Potisarn Pittayakorn () is a coeducational school for grades 7 to 12 in Bangkok, Thailand.

History 
Founded by Nuan Thamutaro (นวล ธมมธโร) in 1956, Potisarn is built on Mr. and Mrs. Saiputhong's land in an area of 6 rai 440 square wah. When the school started in 1956, there was no classroom or any buildings. Students had to study in a temple. Later, Nuan Thamutaro raised funds for a school building. The result was a 2-floor wooden building that contained 12 classrooms. This building was finished in 1958. In 1982, Potisarn School got funded for a 3-floor concrete building that contained 18 classrooms. In 1983, the pool and toilet were built.  Later in 1984, the elementary education department selected Potisarn School into its elementary improvement program. In this program, Potisarn's students got free books, free uniforms and free shelter. In 1986, Suankularb Wittayalai recruited Potisarn to be their sub-school. That meant any Potisarn students who met the requirements would be eligible to get into Suankalarb Wittayalai without any further exam. Now the school consists of 3 main buildings, 1 medical building and 1 football field.

School Emblem 
The emblem of Potisarn Pittayakorn consists of three elements. The first element is Battlements (เสมา), which represents Thailand’s Ministry of Education. The second element is Trishula (ตรีศูล), which is the symbol of Department of General Education. And the last element is Bo Leaf (ใบโพธิ์), which represents the school of Potisarn Pittayakorn itself.

School Motto 
The motto of Potisarn Pittayakorn School comes from a famous proverb in Bali Sanskrit, which is written as “อตฺตา หิ อตฺตโน นาโถ”. This motto can be translated into Thai as “ตนเป็นที่พึ่งแห่งตน” and in English, it means “God helps those who help themselves”. This proverb has been teaching the students to do everything by themselves and make the most out of any resources they have got.

School Slogan 
There are three slogans every student has to bear in mind:

- The first slogan is “Study well and always be curious” (เรียนดี) This slogan is not only applied in their classes, but it also has to happen outside classroom.

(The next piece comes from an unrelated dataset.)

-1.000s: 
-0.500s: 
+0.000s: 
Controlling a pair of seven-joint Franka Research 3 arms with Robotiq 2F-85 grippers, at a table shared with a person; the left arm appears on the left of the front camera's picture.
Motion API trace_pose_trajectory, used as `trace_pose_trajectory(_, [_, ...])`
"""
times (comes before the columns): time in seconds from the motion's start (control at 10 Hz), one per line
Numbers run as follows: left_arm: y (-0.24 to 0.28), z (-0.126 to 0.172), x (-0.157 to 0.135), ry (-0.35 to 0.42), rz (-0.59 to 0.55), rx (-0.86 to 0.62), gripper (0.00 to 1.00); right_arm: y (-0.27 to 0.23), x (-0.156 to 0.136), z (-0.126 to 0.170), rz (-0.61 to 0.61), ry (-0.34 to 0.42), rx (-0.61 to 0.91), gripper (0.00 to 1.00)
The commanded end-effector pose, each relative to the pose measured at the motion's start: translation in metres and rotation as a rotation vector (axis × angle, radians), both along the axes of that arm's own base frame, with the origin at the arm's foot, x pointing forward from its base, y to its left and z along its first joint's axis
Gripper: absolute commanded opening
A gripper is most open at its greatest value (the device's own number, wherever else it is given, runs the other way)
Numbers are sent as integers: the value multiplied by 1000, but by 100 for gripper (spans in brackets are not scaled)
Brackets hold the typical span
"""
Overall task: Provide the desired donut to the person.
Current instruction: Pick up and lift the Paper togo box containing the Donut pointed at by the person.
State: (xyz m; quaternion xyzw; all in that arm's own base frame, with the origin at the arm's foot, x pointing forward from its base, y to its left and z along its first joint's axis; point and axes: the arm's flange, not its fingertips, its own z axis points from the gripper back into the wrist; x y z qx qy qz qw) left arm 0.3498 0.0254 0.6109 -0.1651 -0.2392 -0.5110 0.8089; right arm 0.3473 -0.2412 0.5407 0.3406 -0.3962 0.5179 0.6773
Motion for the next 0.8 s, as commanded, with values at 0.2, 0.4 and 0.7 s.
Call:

- The next one is “Have a discipline, follow the traditions, culture and law of Thailand”  (มีน้ำใจ)

- The final slogan is “Have patience like an athlete does” (ใจนักกีฬา) as athletes understand what winning, losing and forgiving are. They never give up so that one day they can be successful.

School Colours 
The colours of Potisarn Pittayakorn includes blue and pink.

- Blue represents discipline and good behaviour.

- Pink is the representation of endeavour.

Available course 
Potisarn Pittayakorn School offer 3 courses for students: 1. E.P. (English Program) 2. I.P. (Intensive Program) 3. Standard Program.

1. E.P. is the course which is in the highest standard. Every subjects are taught in English (included religion and social studies) except history. and most of the teacher are foreigner. After student finished the course, they are expected to be able to speak fluent English. The tuition fee is 38,000 baht per semester.if it not included fee around 53,000 bath.

2. I.P. is the course which is the second-best course Potisarn has to offer. Most of the subjects are taught in English. And teachers are usually professors hired from top universities in Thailand. Students in I.P. usually have deeper knowledge in each subject than E.P. students but they would have a hard time to understand English. The tuition fee is 12,000 baht per semester.

3. Standard Program is the course that are planned according to Thailand’s Ministry of Education standard. All subjects except English are taught in Thai. Most of teachers are Thai. There are no tuition fees.